Interpreting a benchmark in C, Clojure, Python, Ruby, Scala and others [closed]
Disclaimer
I know that artificial benchmarks are evil. They can show results only for very specific narrow situation. I don't assume that one language is better than the other because of the some stupid bench. However I wonder why results is so different. Please see my questions at the bottom.
Math benchmark description
Benchmark is simple math calculations to find pairs of prime numbers which differs by 6 (so called sexy primes)

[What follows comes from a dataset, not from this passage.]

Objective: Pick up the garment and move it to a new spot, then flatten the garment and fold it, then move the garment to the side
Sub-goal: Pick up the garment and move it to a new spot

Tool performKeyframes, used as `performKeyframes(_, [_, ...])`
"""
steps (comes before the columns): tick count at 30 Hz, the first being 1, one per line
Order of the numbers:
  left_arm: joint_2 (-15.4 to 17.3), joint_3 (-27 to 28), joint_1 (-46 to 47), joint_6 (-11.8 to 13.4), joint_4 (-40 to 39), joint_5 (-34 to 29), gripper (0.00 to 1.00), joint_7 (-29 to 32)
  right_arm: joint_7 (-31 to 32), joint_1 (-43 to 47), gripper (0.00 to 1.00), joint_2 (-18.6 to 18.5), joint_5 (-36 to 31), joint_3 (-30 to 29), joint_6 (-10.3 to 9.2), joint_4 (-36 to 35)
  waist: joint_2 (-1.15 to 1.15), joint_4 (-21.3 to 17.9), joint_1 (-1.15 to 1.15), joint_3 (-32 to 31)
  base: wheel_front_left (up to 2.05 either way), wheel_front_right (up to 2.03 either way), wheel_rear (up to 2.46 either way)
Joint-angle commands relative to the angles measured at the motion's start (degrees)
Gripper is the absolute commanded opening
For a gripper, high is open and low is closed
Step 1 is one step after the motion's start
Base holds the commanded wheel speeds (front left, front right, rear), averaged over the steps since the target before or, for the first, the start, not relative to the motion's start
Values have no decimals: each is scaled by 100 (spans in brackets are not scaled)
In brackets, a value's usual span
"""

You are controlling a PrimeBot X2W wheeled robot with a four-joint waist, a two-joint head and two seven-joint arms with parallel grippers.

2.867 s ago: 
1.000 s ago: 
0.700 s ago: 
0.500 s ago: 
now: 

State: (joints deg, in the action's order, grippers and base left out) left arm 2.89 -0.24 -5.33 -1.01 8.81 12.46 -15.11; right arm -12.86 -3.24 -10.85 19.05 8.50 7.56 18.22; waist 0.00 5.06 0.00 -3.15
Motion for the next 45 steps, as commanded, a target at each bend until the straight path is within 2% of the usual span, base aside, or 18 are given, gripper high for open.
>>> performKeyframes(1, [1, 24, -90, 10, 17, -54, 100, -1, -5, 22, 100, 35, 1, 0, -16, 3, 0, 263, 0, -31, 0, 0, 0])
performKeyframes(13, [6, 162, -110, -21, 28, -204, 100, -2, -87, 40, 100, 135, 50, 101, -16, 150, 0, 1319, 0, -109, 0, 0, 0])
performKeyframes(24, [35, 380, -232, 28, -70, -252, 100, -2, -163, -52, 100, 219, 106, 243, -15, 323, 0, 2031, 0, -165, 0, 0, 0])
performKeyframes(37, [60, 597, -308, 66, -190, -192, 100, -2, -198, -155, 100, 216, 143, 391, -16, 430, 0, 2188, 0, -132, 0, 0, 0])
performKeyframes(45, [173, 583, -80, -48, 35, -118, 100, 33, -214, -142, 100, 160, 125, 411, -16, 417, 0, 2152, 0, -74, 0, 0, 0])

E.g. sexy primes below 100 would be: (5 11) (7 13) (11 17) (13 19) (17 23) (23 29) (31 37) (37 43) (41 47) (47 53) (53 59) (61 67) (67 73) (73 79) (83 89) (97 103)
Results table
In table: calculation time in seconds Running: all except Factor was running in VirtualBox (Debian unstable amd64 guest, Windows 7 x64 host) CPU: AMD A4-3305M
Sexy primes up to: 10k 20k 30k 100k
Bash 58.00 200.00 [*1] [*1]
C 0.20 0.65 1.42 15.00
Clojure1.4 4.12 8.32 16.00 137.93
Clojure1.4 (optimized) 0.95 1.82 2.30 16.00
Factor n/a n/a 15.00 180.00
Python2.7 1.49 5.20 11.00 119
Ruby1.8 5.10 18.32 40.48 377.00
Ruby1.9.3 1.36 5.73 10.48 106.00
Scala2.9.2 0.93 1.41 2.73 20.84
Scala2.9.2 (optimized) 0.32 0.79 1.46 12.01
[*1] - I'm afraid to imagine how much time will it take
Code listings
C:
int isprime(int x) {
int i;
for (i = 2; i < x; ++i)
if (x%i == 0) return 0;
return 1;
}
void findprimes(int m) {
int i;
for ( i = 11; i < m; ++i)
if (isprime(i) && isprime(i-6))
printf("%d %d\n", i-6, i);
}
main() {
findprimes(10*1000);
}
Ruby:
def is_prime?(n)
(2...n).all?{|m| n%m != 0 }
end
def sexy_primes(x)
(9..x).map do |i|
[i-6, i]
end.select do |j|
j.all?{|j| is_prime? j}
end
end
a = Time.now
p sexy_primes(10*1000)
b = Time.now
puts "#{(b-a)*1000} mils"
Scala:
def isPrime(n: Int) =
(2 until n) forall { n % _ != 0 }
def sexyPrimes(n: Int) =
(11 to n) map { i => List(i-6, i) } filter { _ forall(isPrime(_)) }
val a = System.currentTimeMillis()
println(sexyPrimes(100*1000))
val b = System.currentTimeMillis()
println((b-a).toString + " mils")
Scala opimized isPrime
(the same idea like in Clojure optimization):
import scala.annotation.tailrec
@tailrec // Not required, but will warn if optimization doesn't work
def isPrime(n: Int, i: Int = 2): Boolean =
if (i == n) true
else if (n % i != 0) isPrime(n, i + 1)
else false
Clojure:
(defn is-prime? [n]
(every? #(> (mod n %) 0)
(range 2 n)))
(defn sexy-primes [m]
(for [x (range 11 (inc m))
:let [z (list (- x 6) x)]
:when (every? #(is-prime? %) z)]
z))
(let [a (System/currentTimeMillis)]
(println (sexy-primes (* 10 1000)))
(let [b (System/currentTimeMillis)]
(println (- b a) "mils")))
Clojure optimized is-prime?
:
(defn ^:static is-prime? [^long n]
(loop [i (long 2)]
(if (= (rem n i) 0)
false
(if (>= (inc i) n) true (recur (inc i))))))
Python
import time as time_
def is_prime(n):
return all((n%j > 0) for j in xrange(2, n))
def primes_below(x):
return [[j-6, j] for j in xrange(9, x+1) if is_prime(j) and is_prime(j-6)]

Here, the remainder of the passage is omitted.